See this announcement, though I haven’t focused on Query integration (as ShiftedArrays and Query have different missing data representation): will think about it once there is convergence.

I’d be curious to see how to add rownumber: what does it do exactly? You can use it inside a groupby and it will give you the row numbers of the group as computed inside the larger dataset?

2 Likes

Basically, yes. In dplyr the row_number() is the number of the row within a group, given your chosen sort order. In R, I can’t think of a place I’ve used it except for row_number() == 1, essentially to get the first member of a group. So, a isfirst() would be even more useful. The lead and lag functions are useful for moving averages and deltas.

There is the opportunity to do better than R with Julia here, ultimately.

Edit: Correcting myself, I have also used row_number() to create an ID to an item within a grouping. So in R, I’d arrange(main_id, foo, date); group_by(main_id, foo); mutate(foo_id = row_number()) . That’d permanently capture the order of foo’s for each main_id even after I left that grouping.

Actually there are two things you can use instead in Julia (which I believe are just as convenient), you can find both in the Window functions section of this tutorial:

  1. select to choose the first few elements according to the sort order (here it’s reverse sorting by DepDelay).
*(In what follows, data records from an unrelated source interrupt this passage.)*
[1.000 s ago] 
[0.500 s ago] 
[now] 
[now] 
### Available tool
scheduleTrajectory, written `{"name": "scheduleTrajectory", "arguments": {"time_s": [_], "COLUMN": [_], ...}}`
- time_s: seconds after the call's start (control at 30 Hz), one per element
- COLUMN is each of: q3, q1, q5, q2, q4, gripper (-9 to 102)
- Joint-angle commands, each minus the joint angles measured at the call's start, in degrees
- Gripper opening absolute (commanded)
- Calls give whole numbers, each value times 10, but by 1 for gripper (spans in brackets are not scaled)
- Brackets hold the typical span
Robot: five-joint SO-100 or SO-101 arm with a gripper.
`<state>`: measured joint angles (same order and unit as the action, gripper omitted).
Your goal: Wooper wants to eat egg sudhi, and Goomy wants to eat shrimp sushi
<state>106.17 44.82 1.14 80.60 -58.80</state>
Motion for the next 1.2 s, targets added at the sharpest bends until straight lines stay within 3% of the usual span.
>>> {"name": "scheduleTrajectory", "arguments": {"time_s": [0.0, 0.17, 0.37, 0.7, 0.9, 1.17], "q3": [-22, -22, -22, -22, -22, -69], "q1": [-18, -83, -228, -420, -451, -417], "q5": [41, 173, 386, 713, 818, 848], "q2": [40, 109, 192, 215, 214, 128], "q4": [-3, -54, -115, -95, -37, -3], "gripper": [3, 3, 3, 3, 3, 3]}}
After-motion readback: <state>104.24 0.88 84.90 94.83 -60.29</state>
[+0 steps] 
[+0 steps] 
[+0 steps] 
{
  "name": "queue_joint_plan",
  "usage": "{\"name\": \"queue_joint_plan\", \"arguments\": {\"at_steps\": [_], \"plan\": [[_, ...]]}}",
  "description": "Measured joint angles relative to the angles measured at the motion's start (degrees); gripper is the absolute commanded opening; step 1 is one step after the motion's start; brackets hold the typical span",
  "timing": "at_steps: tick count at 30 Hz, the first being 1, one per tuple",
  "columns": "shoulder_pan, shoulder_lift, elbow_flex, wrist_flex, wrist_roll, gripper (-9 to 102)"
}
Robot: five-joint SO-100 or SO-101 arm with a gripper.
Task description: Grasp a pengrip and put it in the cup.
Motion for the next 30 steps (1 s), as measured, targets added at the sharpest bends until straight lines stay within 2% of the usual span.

It’s actually a very smart function that can give the first n element of the sorted vectors without sorting the whole thing and can use all of sort keywords:
groupby(fc, :UniqueCarrier, select = (:Month, :DayofMonth, :DepDelay), flatten = true) do dd
    select(dd, 1:2, by = i -> i.DepDelay, rev = true) # select first two element of subdataframe according to custom sorting
end
  1. ordinalrank from StatsBase can give you the ranking according to some custom sort order (other rankings are also available): see docs.

More generally I think we really need to start porting R data wrangling tutorials/vignettes in Julia as a lot of the functionality is there but not everybody knows about it.

Crummy excel spreadsheets also make referring to the first row useful, even if only for deleting it.